To be sure, we need to place individual data-sharing decisions in the hands of individuals rather than external parties. In addition to Open Paths, Creative Commons is an excellent example of what is possible. Why not extend that framework to personal and social media data? Why not include a temporal element to these licenses, as hinted in this blog post last year. That is, something like SnapChat where the user decides for herself how long the data should be accessible and usable. Well it turns out that these discussions and related conversations are taking place thanks to my fellow PopTech and Rockefeller Foundation Fellows. Stay tuned for updates. The ideas presented above are the result of our joint brainstorming sessions, and certainly not my ideas alone (but I take full blame for The Lord of the Rings analogy given my limited knowledge of said books!).

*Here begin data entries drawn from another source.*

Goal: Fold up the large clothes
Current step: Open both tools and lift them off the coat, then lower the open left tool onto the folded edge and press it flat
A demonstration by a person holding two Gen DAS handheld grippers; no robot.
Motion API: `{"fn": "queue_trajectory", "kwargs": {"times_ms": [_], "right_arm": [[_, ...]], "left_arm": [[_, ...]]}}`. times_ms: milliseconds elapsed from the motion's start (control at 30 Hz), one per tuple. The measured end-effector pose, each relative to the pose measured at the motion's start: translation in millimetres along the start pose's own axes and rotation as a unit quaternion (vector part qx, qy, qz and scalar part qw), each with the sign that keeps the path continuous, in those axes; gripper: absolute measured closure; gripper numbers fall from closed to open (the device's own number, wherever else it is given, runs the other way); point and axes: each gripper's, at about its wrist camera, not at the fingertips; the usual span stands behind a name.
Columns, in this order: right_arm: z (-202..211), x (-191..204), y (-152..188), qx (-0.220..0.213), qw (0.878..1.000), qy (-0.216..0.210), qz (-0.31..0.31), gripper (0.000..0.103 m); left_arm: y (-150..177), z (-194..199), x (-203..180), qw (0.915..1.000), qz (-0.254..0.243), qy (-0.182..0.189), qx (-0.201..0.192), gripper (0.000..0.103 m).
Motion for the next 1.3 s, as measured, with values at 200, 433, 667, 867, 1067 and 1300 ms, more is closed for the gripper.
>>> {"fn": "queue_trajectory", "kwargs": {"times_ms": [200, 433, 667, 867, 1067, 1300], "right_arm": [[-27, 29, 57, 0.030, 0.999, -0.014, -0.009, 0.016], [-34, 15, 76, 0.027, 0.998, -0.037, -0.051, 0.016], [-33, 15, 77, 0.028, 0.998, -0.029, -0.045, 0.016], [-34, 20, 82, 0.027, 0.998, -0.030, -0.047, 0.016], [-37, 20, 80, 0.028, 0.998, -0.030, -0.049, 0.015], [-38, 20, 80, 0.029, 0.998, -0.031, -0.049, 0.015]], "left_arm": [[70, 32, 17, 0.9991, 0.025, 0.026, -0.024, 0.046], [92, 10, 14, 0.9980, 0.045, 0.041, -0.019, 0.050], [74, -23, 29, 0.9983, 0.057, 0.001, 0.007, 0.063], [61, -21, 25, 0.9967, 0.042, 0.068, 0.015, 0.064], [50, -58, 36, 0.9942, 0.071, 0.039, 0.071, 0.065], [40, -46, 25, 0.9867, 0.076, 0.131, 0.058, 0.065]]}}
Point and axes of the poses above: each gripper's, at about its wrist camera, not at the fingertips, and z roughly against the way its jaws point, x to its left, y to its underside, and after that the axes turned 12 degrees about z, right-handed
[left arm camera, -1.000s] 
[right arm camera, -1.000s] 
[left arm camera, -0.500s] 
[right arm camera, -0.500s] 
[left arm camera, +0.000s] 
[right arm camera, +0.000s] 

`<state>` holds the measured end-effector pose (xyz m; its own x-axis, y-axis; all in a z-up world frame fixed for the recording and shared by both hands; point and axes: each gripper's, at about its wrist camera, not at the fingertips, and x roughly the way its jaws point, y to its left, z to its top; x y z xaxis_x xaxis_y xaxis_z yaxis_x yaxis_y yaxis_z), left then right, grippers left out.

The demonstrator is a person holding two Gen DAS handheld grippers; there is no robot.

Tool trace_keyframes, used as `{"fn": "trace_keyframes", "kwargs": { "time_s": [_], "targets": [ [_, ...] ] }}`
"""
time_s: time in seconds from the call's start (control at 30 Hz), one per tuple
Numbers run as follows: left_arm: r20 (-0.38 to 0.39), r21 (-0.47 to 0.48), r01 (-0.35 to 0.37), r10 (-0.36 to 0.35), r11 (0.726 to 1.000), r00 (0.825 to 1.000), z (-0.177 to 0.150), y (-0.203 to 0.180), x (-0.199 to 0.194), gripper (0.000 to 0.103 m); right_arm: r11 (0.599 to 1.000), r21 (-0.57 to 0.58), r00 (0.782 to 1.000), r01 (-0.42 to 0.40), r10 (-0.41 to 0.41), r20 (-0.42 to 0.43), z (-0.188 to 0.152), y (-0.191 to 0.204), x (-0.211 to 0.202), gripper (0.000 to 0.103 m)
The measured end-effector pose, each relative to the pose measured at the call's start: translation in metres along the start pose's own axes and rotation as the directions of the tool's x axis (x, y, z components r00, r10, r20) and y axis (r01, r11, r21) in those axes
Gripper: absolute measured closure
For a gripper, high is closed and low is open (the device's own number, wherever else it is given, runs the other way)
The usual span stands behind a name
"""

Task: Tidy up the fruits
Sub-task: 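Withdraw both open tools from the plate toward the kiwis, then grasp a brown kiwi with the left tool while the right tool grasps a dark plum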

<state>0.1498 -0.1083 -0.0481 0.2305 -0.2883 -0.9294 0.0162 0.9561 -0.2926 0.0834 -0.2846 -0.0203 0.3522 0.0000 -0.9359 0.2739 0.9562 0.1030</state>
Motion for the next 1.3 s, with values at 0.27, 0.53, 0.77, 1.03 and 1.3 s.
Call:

In closing, a final reference to The Lord of the Rings: Gandalf (who is a translational leader) didn’t empower the Hobbits, he took them on a journey that built on their existing capacities for resilience. That is, we cannot empower others, we can only provide them with the means to empower themselves. In sum, “Not all those who wander are lost.”


ps. I’m hoping my talented fellows Kate Crawford, Gustavo Faleiros, Amy Luers, Claudia Perlich and Jer Thorp will chime in, improve my Lord of the Rings analogy and post comments in full Elvish script.